§ **The task**
What you return must be an exact copy of the lines in the listing below between the line holding "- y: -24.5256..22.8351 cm" and the line holding "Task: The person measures", inclusive, and nothing more.

§ **Records provided**
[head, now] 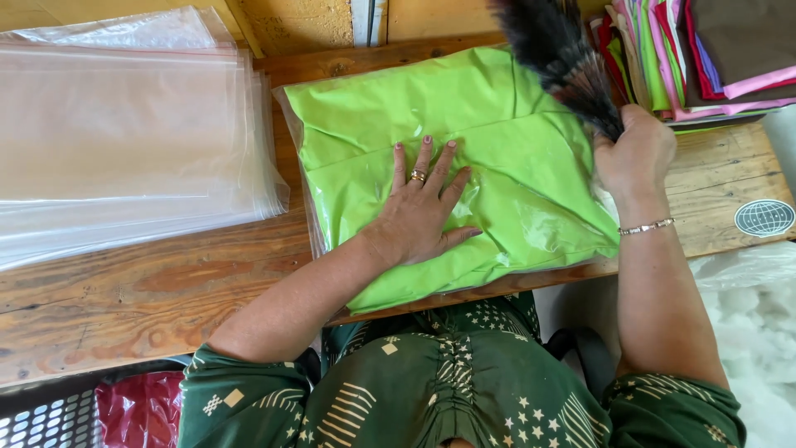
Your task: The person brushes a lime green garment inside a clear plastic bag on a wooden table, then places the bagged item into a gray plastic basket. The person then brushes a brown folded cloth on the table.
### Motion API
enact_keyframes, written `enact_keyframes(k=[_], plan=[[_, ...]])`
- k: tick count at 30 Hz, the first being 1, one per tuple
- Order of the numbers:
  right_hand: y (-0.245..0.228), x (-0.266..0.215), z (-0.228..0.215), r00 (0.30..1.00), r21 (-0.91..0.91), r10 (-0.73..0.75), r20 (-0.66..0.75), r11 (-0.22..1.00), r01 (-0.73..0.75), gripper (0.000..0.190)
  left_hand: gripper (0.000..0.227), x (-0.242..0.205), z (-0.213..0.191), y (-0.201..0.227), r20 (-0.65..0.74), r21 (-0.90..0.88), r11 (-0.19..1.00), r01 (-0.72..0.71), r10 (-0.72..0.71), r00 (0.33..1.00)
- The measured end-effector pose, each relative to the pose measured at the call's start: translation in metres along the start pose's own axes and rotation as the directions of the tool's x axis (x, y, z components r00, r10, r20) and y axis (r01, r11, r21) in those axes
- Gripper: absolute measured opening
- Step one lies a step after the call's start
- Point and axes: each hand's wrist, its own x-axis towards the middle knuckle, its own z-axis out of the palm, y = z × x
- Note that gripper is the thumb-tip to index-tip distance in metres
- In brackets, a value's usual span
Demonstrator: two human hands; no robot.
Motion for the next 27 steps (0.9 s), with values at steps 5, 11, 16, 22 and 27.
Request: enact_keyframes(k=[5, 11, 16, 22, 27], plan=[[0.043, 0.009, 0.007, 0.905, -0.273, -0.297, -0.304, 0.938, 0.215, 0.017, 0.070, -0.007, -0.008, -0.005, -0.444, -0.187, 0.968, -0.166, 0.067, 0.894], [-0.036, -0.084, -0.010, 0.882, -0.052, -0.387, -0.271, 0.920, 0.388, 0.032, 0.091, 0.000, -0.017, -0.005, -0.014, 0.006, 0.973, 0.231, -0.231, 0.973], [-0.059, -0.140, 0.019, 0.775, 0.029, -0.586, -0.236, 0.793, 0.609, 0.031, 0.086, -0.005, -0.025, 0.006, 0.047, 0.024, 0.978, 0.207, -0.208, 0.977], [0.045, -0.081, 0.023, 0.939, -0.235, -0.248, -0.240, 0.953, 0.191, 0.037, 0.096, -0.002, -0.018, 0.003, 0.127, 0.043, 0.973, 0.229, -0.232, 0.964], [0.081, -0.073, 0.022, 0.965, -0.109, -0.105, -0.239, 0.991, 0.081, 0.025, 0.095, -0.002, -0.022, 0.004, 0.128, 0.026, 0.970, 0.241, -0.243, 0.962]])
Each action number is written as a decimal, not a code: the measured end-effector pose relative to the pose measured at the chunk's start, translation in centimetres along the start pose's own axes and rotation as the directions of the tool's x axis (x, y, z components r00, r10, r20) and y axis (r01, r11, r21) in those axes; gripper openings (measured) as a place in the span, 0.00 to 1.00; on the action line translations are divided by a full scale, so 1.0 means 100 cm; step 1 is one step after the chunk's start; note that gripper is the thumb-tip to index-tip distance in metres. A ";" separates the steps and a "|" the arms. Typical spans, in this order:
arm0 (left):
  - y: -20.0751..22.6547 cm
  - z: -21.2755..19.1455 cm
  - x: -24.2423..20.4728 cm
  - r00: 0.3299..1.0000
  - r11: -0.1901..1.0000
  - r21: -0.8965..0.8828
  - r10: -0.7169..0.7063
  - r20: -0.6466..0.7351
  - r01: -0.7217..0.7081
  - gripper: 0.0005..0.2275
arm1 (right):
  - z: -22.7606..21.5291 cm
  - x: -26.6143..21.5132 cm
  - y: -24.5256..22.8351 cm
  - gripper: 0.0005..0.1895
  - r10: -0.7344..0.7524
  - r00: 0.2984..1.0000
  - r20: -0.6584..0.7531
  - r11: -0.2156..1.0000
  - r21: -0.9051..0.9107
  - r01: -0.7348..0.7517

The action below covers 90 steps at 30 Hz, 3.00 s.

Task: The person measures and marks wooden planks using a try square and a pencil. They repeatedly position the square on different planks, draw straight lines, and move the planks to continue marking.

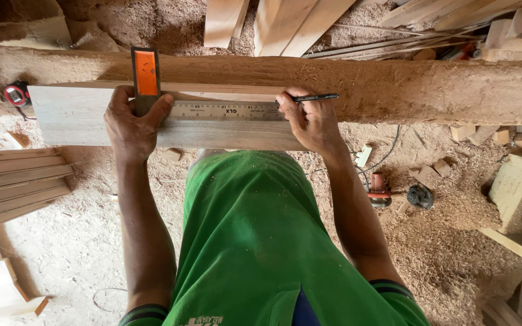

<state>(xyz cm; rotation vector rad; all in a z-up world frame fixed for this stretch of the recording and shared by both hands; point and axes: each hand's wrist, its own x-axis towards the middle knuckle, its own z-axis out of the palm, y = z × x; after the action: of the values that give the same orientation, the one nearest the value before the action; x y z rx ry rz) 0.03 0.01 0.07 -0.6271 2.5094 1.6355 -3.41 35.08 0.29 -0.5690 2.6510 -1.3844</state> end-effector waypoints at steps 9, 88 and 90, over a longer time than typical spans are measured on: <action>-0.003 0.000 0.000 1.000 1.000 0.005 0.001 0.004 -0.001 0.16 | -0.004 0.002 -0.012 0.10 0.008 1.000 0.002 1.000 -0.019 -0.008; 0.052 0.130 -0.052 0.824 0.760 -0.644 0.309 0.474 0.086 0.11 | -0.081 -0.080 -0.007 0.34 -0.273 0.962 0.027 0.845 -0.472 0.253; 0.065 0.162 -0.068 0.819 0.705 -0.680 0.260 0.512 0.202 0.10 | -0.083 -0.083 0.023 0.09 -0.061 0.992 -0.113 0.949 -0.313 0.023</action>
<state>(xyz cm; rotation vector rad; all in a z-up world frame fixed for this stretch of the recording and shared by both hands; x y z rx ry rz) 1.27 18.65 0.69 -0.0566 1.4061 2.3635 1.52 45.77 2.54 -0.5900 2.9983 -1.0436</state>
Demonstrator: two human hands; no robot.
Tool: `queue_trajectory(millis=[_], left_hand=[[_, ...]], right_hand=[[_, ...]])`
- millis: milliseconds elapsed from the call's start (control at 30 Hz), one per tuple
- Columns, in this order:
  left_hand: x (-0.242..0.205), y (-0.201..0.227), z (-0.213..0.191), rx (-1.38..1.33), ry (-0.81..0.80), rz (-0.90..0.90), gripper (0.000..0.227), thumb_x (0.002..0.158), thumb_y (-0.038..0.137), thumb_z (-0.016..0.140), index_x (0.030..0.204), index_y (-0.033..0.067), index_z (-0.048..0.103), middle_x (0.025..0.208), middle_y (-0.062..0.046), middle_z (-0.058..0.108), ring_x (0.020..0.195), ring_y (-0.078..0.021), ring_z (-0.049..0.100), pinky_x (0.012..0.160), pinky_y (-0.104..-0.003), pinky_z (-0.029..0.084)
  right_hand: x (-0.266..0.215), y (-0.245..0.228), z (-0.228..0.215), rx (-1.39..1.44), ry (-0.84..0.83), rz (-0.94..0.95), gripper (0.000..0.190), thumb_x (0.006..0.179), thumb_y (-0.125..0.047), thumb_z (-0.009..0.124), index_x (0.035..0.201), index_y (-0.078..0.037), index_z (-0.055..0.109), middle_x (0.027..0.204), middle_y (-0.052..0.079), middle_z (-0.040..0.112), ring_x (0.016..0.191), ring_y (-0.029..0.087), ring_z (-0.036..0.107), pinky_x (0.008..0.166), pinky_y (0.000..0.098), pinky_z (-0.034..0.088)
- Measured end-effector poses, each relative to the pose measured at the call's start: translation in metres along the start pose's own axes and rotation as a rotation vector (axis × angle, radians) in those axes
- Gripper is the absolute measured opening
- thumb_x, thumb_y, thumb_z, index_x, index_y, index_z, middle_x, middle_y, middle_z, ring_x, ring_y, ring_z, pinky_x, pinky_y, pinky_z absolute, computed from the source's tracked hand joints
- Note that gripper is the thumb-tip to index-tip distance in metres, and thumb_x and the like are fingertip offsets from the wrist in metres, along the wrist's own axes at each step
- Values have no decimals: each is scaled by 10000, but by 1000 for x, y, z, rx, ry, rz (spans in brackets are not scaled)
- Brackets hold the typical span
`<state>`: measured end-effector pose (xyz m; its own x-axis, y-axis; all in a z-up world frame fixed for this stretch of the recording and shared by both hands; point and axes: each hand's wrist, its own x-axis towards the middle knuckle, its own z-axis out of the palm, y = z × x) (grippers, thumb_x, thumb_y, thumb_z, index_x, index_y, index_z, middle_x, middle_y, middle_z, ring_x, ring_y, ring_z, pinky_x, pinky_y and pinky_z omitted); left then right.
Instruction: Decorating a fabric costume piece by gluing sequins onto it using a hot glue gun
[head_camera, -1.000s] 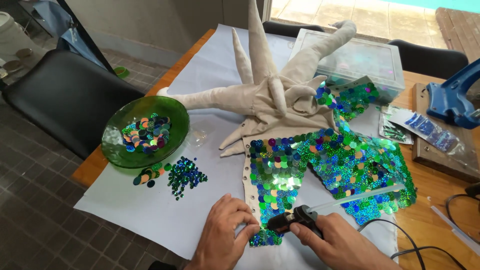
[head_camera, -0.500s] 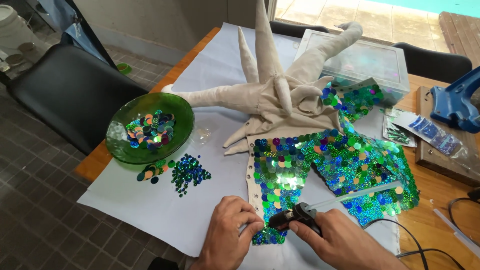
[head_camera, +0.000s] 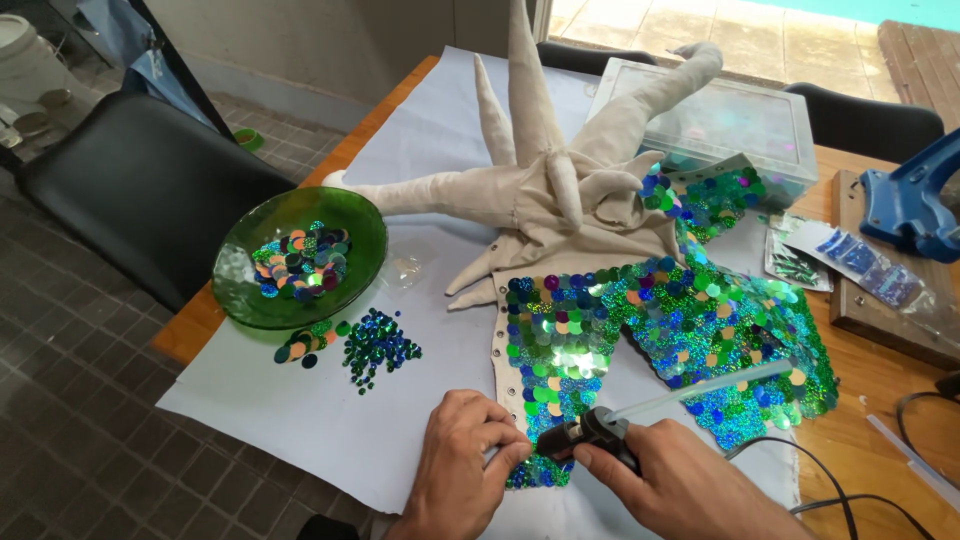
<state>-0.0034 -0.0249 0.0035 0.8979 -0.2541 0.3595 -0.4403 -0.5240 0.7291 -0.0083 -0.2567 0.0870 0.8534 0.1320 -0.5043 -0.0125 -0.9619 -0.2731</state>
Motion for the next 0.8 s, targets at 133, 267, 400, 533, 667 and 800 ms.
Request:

§ **Solved exercise**
  - y: -24.5256..22.8351 cm
  - gripper: 0.0005..0.1895
  - r10: -0.7344..0.7524
  - r00: 0.2984..1.0000
  - r20: -0.6584..0.7531
  - r11: -0.2156..1.0000
  - r21: -0.9051..0.9107
  - r01: -0.7348..0.7517

The action below covers 90 steps at 30 Hz, 3.00 s.

Task: The person measures and marks wooden planks using a try square and a pencil. They repeatedly position the square on different planks, draw straight lines, and move the planks to continue marking.

This answer is finished.